#### Work order
From the records below, return every line containing the word "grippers".

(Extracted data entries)
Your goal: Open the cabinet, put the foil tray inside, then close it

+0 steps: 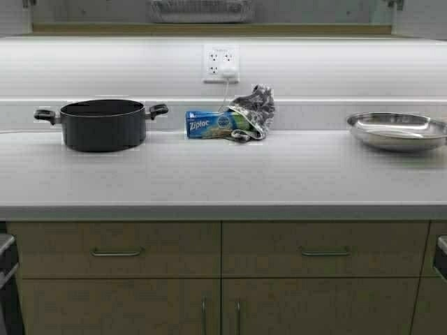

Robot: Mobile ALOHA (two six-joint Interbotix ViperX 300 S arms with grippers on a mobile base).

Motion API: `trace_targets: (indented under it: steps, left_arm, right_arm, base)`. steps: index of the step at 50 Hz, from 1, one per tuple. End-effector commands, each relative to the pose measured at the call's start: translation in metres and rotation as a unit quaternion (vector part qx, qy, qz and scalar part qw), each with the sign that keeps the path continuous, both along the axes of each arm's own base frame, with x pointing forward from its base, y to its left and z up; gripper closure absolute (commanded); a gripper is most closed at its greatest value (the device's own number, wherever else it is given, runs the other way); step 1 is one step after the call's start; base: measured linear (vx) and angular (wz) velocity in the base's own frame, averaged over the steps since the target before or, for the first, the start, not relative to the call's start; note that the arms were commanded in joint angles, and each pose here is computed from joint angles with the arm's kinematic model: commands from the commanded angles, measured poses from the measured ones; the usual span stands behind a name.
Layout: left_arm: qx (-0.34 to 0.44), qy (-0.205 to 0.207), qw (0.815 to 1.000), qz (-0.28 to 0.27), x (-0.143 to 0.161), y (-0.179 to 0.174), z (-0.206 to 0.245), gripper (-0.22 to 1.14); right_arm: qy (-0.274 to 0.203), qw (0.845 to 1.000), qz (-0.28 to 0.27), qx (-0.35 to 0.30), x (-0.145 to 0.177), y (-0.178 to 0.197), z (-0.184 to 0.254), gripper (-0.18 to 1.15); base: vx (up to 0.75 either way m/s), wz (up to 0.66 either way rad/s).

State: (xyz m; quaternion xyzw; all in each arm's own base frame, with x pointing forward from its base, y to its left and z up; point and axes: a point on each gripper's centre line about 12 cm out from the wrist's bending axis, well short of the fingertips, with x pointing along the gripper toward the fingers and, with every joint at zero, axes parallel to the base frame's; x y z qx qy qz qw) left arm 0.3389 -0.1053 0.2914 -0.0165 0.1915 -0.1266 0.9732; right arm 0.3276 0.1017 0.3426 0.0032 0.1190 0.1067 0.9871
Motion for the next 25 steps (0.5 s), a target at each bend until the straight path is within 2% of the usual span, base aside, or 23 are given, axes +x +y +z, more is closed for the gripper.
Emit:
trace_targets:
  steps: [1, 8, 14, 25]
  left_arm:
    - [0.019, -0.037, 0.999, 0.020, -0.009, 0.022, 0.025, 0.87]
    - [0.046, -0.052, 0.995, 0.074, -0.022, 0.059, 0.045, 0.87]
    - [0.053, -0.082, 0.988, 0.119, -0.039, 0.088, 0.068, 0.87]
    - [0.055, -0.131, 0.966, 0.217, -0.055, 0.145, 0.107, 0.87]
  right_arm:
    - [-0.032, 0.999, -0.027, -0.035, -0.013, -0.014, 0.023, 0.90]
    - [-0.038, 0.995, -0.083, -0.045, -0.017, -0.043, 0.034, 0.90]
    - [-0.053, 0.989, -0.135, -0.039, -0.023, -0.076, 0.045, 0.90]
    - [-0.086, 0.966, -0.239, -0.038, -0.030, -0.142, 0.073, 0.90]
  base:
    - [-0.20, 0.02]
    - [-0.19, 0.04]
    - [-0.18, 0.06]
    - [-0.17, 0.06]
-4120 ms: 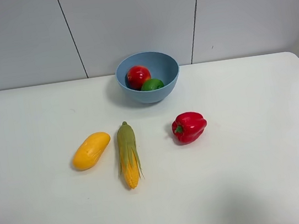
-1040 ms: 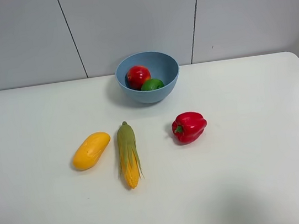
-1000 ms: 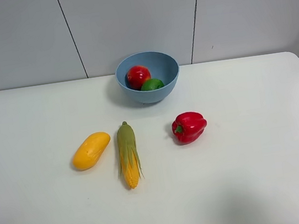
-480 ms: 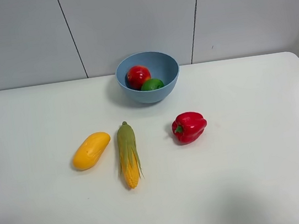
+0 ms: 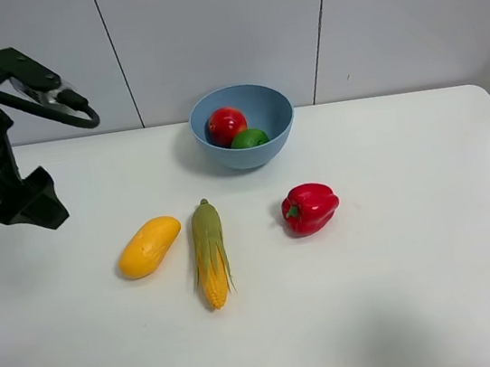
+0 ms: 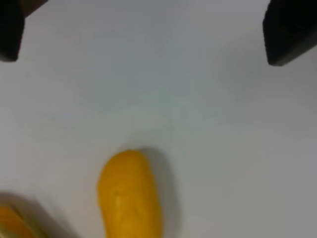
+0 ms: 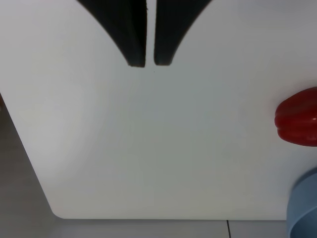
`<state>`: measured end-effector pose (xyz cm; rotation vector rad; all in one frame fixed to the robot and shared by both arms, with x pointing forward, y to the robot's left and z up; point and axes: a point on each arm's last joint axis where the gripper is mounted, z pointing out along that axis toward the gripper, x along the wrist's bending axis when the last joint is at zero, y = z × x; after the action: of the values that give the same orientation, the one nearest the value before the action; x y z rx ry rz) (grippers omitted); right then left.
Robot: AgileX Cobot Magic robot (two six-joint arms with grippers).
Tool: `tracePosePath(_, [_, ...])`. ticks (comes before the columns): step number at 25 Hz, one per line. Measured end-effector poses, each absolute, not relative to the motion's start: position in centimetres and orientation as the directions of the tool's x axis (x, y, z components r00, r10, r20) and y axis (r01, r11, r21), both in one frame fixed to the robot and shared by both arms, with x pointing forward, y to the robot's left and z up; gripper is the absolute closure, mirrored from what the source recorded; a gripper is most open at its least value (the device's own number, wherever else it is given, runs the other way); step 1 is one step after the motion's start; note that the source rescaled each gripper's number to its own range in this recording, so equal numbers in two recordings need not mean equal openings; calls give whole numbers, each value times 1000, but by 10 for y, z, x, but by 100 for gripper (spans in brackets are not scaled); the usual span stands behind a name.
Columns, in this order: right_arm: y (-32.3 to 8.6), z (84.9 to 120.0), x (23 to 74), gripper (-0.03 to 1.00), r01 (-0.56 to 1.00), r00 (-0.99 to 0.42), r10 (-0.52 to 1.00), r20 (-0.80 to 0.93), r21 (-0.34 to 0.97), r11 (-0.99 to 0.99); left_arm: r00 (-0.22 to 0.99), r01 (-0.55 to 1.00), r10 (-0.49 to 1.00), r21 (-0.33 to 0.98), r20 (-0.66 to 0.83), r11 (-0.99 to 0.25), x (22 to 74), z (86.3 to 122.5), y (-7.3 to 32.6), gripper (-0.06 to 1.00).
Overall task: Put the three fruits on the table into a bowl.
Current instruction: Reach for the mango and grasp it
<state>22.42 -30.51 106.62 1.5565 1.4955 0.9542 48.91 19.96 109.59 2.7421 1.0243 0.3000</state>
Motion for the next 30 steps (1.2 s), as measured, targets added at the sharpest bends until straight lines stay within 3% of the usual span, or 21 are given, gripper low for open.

#### Final answer
Robot: Mobile ALOHA (two six-joint Interbotix ViperX 300 S arms with grippers on a mobile base).
`<state>`: measured end-effector pose (xyz cm; rotation vector rad; all in one frame fixed to the robot and shared by both arms, with x pointing forward, y to the robot's left and z up; point and axes: a point on each arm's last joint axis where the gripper is mounted, z pointing out along that axis toward the gripper, x along the wrist's bending axis when the last joint is at zero, y = z × x; after the action: of the values that give the same orientation, the one nearest the value before the action; x y z rx ry rz) (grippers omitted); right then left.
Robot: AgileX Cobot Magic robot (two six-joint arms with grippers).

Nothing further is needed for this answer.